His followers were to gather in Jerusalem where they would meet with God the Holy Spirit and then they were to take God’s Word the Gospel of Peace into all the nations. They were to “Go therefore and make disciples of all the nations, baptising [and] teaching them.” And so God’s Law and Gospel began to spread throughout the world even to this very day. God’s Law shows us our need for Christ and God’s Gospel shows us how He saves us.
Like love and marriage going together like a horse and carriage, when it comes to Law and Gospel you can’t have one without the other. The Gospel saves us from the Law’s condemnation. You know that you have been saved and are no longer under the condemnation of God’s Law when you begin to beat your sword into a ploughshare and your spear into a pruning hook. This is to return from the battlefield to the Garden as it were.
And notice what Isaiah through the Holy Spirit is saying about whole nations. “Nation shall not lift up sword against nation, neither shall they learn war anymore.” Isaiah 2:4b. Yes, but what about all the wars of recent history? The Napoleonic Wars, the Boer War, the Crimean War, the First World War, the Second World War and so forth? Well, this alerts us to the idea that maybe the time of world peace is not quite yet but up ahead.

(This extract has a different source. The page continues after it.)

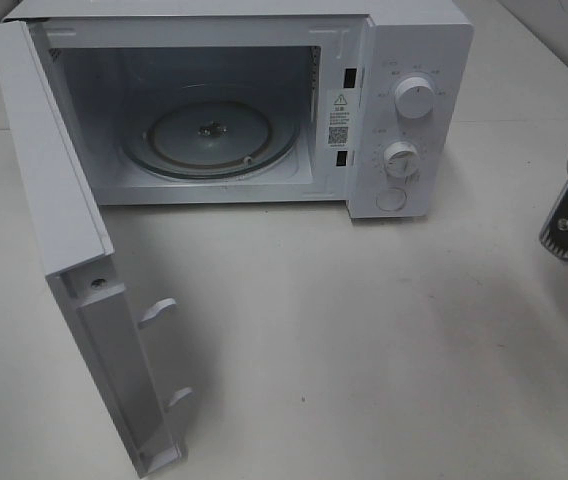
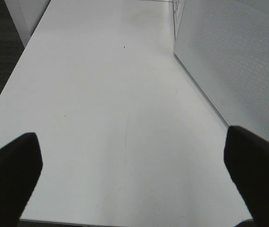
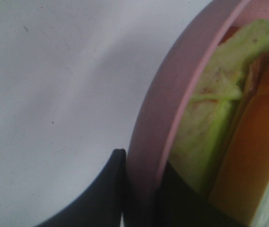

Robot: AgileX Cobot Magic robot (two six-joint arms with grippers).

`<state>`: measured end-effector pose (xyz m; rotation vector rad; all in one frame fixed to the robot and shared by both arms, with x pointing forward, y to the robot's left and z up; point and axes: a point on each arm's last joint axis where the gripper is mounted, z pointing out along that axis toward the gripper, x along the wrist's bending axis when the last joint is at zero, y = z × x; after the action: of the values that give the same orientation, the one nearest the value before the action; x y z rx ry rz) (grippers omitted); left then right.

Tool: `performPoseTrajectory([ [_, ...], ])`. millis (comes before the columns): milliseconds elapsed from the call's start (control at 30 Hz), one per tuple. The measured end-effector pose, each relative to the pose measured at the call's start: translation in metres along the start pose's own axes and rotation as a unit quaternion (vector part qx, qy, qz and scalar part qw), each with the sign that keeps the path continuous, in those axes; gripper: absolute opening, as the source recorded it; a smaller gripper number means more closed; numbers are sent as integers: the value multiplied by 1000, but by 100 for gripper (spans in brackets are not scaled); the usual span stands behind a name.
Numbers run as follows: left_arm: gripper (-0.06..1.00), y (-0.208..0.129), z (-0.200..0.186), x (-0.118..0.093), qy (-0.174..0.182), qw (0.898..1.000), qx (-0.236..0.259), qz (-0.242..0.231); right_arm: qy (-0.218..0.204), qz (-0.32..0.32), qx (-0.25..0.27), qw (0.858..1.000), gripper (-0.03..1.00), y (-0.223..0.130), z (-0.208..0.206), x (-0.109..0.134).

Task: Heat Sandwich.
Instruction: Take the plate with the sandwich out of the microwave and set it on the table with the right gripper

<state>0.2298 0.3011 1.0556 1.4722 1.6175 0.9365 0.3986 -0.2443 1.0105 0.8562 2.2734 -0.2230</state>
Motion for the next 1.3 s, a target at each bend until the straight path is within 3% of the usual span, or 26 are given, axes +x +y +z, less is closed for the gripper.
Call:
performPoseTrajectory([
  [500, 99, 0, 0, 0, 0, 1000, 0, 0, -3, 103, 39, 994, 13, 50, 13, -4],
  [733, 99, 0, 0, 0, 0, 1000, 0, 0, -8, 107, 55, 993, 13, 66, 24, -1],
  [1300, 99, 0, 0, 0, 0, 1000, 0, 0, -14, 158, 123, 980, 13, 60, 61, -22],
])
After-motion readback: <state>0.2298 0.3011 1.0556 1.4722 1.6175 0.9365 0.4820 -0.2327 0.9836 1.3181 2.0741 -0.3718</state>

Of course, most if not all of the Western nations have been Christianised to various extents. One only has to look at the debates that armies of Militant Atheism are having on social media and even public media to see the influence Christianity has had on society. The recent debate over the definition of marriage attests to it! Should we retain the Biblical definition rather than change it to the Secular definition? That is the question.

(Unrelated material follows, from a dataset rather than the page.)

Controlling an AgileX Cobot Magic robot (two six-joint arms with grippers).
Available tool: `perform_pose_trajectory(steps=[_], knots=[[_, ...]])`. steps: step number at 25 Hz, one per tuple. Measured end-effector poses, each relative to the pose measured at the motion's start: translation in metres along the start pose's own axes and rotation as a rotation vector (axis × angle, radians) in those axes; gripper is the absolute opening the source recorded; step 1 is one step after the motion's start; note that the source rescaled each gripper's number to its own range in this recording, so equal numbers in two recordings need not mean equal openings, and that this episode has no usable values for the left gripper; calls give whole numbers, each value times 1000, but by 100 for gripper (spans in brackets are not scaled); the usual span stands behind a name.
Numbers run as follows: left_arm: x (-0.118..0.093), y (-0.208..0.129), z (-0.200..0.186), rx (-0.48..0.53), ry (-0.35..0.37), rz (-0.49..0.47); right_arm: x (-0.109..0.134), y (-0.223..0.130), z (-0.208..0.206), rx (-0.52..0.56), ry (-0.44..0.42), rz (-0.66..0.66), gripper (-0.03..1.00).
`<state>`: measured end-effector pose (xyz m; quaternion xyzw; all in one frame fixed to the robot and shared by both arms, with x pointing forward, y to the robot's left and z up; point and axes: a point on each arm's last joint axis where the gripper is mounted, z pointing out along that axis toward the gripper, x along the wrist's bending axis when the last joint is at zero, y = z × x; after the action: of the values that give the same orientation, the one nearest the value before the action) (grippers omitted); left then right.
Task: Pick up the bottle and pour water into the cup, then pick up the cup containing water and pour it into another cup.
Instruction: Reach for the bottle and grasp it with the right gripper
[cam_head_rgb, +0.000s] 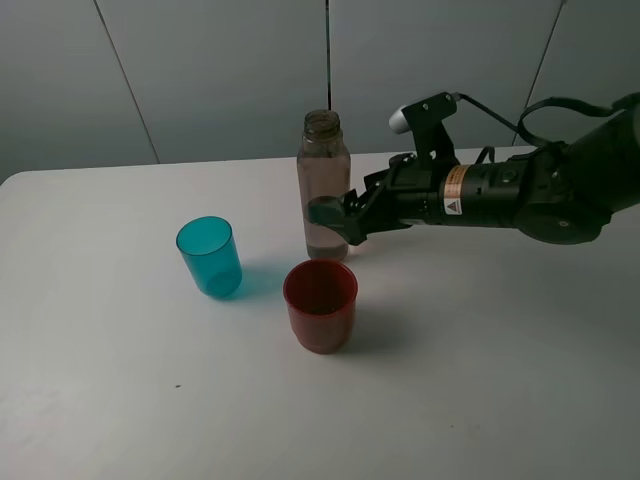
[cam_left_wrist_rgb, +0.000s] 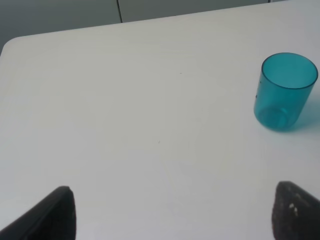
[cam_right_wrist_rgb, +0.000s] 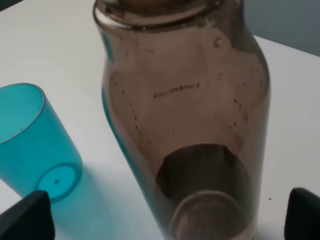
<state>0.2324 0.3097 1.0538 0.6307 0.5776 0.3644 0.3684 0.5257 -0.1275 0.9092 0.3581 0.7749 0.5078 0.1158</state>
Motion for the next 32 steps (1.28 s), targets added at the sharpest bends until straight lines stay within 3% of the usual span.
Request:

So, we see that the time of national peace with God has not quite yet arrived! Therefore, could it be that there is a future Golden Age ahead, a period when the world is at peace with itself and with God? Well, here we are in the nation of Australia hearing about God’s Declaration of Peace! Are they hearing God’s declaration of peace in any other nations? New Zealand? Canada? America? Scotland? England?
It’s happening, isn’t it? The Good News is spreading. The leaven is leaving the whole batch. The mustard seed is slowly growing into a giant tree! To be sure Christ’s Kingdom is not of this world. It is an invisible entity. It is spiritual. But it certainly is in this world and the influence and growth of Christ’s Kingdom cannot be denied. It started in Jerusalem. “For out of Zion shall go forth the law, and the word of the LORD from Jerusalem.” Isaiah 2:3b.
Would you agree with me that Christianity is still spreading among the nations? That it’s no longer contained in Jerusalem but is marching out into all the world? I hear the Gospel is making huge inroads in China, India and South America.Anyway, enough prayers have gone up over the centuries seeking for God to bring this about. The so called Lord’s Prayer, “Our Father which art in heaven, hallowed be Thy name, Thy kingdom come, Thy will be done on earth as it is in heaven…” Those are the words Jesus taught His disciples to pray, those are the words that God’s Army are praying. Therefore, it is the promise of God that there will be a time of world peace, for God cannot break His Word!
As we conclude, remember then where Remembrance Day fits into the grand scheme of things. It’s a hint of things to come. And remember where you fit in. You are part of God’s Army and you have the message of peace, The Declaration of Peace, whether it’s through telling others about Christ or simply inviting them to church so that they will hear the Gospel. Therefore, don’t be “forsaking the assembling of ourselves together, as is the manner of some, but exhorting one another, and so much the more as you see the Day approaching” Hebrews 10:25.
And be encouraged, the promise of God still stands: “Nation shall not lift up sword against nation, neither shall they learn war anymore.”